화학공학소재연구정보센터
Journal of Membrane Science, Vol.130, No.1-2, 157-172, 1997
The Use of Moment Theory to Interpret Diffusion and Sieving Measurements in Terms of the Pore-Size Distribution in Heteroporous Membranes
Moment theory has been applied to model porous membranes to show that one can place reasonable bounds on the cumulative pore size distribution, the hindered diffusivity or the reflection coefficient of large solutes in a heteroporous membrane by measuring the diffusive permeability to a small solute, the hydraulic permeability and one or two additional transport characteristics. These additional measurements involve either the flux of a small solute at Pe similar to 1, the hindered diffusivity of a large solute or the reflection coefficient of a large solute at Pe>>1. Membrane heteroporosity is incorporated in the predicted bounds without requiring one to make any a priori assumptions about the nature of the pore size distribution. in this paper, the results from calculations performed with different model membranes containing log-normal pore size distributions are reported.
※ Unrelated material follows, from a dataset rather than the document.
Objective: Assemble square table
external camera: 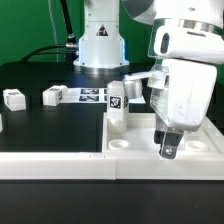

A comparison of the results obtained with three different membranes shows that one can distinguish between membranes with the same average pore size but different pore size distributions by measuring either the hindered diffusion coefficient or the reflection coefficient of two different sized solutes. A comparison of the bounds on D and the bounds on sigma predicted from different types of transport measurements shows that, under certain conditions, one can place tighter bounds on one transport characteristic by measuring a different one.